Then an enteric coating material was prepared by a method having the following formulation: 8.0 g of cellulose acetate phthalate, 2.4ml of polyethylene terephthalate, 33.0ml of ethyl acetate and 33.6ml of isopropyl acetate. The granules obtained in the above are uniformly coated with at least one, preferably more, layers of the enteric coating materials described above under nitrogen. The enteric coating material is soluble only in alkaline environments. This prevents premature release of cysteamine from the composition while still in the stomach of the animal. Cysteamine has an undesirable irritating effect on the gastric mucosa of animals.
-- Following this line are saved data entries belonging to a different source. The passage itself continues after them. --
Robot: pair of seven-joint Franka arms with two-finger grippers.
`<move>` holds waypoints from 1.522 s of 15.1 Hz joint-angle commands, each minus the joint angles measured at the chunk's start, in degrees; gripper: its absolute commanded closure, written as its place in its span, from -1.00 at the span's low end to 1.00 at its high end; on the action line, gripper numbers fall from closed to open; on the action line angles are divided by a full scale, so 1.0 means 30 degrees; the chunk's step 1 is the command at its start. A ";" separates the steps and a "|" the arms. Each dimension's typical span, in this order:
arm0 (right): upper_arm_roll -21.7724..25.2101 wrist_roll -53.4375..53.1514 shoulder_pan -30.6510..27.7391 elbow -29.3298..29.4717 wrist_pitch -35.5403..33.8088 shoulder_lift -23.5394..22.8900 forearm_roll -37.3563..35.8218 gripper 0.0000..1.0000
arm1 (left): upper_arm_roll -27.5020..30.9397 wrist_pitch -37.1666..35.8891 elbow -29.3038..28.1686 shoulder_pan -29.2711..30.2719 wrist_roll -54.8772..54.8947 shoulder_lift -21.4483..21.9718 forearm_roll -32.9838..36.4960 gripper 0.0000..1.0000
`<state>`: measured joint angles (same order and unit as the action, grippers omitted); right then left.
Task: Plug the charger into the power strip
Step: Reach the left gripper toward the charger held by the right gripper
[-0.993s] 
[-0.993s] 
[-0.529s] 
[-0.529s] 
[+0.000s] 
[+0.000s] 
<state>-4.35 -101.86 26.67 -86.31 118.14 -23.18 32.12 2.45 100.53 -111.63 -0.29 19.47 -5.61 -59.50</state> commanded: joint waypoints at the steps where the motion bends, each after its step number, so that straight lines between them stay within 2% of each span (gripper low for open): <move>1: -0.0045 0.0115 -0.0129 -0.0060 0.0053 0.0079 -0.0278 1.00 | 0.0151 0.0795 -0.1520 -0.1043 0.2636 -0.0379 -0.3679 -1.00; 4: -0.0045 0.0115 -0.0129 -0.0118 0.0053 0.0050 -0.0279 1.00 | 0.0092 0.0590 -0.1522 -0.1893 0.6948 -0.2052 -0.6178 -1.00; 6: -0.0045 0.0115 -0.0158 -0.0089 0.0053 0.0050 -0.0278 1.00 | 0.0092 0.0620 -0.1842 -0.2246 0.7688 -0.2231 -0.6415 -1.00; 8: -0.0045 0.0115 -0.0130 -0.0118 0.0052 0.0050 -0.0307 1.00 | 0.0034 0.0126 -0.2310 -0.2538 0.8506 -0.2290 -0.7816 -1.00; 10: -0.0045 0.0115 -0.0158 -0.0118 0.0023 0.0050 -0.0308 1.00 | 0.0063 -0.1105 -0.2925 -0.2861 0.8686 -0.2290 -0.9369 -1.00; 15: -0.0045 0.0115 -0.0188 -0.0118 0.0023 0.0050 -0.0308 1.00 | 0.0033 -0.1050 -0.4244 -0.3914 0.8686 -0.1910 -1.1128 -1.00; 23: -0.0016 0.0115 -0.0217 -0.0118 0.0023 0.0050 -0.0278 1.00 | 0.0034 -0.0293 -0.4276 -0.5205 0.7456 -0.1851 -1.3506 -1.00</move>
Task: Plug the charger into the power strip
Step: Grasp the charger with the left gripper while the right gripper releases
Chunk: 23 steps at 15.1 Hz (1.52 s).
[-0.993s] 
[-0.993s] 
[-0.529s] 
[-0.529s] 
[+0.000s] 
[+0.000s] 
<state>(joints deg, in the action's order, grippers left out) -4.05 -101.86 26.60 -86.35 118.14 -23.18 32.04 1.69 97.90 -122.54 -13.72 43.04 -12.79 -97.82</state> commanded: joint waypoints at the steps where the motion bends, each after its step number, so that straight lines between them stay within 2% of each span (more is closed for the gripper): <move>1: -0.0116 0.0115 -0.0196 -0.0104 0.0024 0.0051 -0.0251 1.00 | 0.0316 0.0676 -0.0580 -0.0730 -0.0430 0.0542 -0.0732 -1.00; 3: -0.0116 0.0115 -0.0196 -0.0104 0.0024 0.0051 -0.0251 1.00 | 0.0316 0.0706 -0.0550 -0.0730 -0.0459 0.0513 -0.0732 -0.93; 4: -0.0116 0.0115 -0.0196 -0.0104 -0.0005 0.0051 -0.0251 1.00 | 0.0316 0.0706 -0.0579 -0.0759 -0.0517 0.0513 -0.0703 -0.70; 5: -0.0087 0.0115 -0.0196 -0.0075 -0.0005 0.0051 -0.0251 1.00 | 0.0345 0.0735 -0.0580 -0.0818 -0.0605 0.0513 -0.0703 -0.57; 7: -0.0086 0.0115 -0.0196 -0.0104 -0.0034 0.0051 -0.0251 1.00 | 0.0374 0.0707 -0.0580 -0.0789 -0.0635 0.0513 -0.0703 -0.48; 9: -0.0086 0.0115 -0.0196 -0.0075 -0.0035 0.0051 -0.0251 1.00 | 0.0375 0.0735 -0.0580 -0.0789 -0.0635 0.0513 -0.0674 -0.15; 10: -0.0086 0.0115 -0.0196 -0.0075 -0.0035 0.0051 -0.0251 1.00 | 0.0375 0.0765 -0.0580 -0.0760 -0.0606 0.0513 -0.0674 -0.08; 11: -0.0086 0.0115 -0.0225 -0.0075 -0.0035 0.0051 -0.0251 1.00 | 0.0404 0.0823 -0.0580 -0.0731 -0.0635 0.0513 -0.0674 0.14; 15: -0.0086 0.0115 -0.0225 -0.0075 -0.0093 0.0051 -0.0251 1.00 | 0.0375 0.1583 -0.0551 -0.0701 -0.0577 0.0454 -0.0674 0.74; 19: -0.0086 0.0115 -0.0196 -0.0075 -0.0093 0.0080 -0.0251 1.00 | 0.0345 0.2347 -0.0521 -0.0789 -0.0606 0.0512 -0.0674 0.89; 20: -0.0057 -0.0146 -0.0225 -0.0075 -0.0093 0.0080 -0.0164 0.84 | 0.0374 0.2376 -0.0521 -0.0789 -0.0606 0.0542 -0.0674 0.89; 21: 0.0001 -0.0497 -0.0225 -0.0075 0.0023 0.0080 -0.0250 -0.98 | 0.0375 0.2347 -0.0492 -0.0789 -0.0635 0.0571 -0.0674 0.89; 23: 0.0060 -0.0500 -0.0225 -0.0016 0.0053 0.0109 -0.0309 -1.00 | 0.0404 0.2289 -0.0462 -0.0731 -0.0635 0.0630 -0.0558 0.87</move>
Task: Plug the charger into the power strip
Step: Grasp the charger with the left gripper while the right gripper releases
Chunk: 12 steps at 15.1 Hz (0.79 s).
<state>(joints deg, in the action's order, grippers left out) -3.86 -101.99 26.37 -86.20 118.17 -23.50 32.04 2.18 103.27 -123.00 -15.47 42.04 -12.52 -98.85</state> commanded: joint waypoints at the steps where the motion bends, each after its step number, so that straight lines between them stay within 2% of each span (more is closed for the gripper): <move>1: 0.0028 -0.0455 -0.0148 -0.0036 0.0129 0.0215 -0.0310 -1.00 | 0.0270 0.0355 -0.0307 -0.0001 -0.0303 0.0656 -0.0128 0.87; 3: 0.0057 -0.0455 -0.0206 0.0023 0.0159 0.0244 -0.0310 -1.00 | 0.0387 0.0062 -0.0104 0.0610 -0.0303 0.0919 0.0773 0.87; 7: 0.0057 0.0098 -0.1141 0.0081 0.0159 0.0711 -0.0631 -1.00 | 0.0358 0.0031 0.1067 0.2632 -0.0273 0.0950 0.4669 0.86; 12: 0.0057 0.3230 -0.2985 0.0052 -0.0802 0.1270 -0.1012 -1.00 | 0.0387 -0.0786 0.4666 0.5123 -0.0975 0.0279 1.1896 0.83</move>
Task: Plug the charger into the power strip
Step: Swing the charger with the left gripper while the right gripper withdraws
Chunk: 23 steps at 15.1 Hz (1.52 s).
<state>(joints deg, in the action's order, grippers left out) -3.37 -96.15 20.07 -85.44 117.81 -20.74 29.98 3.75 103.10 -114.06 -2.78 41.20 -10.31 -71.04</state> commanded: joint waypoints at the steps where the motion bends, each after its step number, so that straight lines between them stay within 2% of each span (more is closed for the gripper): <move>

The resulting cysteamine composition containing granules are then thoroughly dried in a substantially vacuum desiccator at 40-50 ℃. Then, all the solvent was removed. The resulting granules were then cooled to room temperature and the microcapsules were mixed with appropriate amounts of flavoring and flavor agents using a cantilever twin screw blender. The cysteamine-containing composition is a microcapsule which contains cysteamine hydrochloride and cyclodextrin inside and enteric coating material outside.

The resulting composition will appear as small granules (or micro-particles), have a smooth surface, be very fluid, and be easily mixed with a variety of animal feeds. The diameter of each particle of the composition is preferably 0.28 to 0.90 mm. The composition also has high stability. It has been found that the properties of the composition remain unchanged when sealed in plastic bags and stored for one year in cool, dark and dry places. They meet the requirements of feed additives.

The above-described composition having a specific structure has many advantages in function over the use of cysteamine alone. First, the activity of the cysteamine contained in the composition is protected after its formation. This is important for feed additives, for example the composition may be stored for a considerable period of time before use. Second, the composition does not produce any visible gastric side effects on the animals fed with it. Third, the activity of the composition is not only preserved upon storage, but more importantly, its protection is maintained until the composition reaches the animal's intestinal tract. Fourth, the composition is easily and economically fed to livestock on a large scale because it is easily mixed with any basal feed. And no additional procedures or injections are required.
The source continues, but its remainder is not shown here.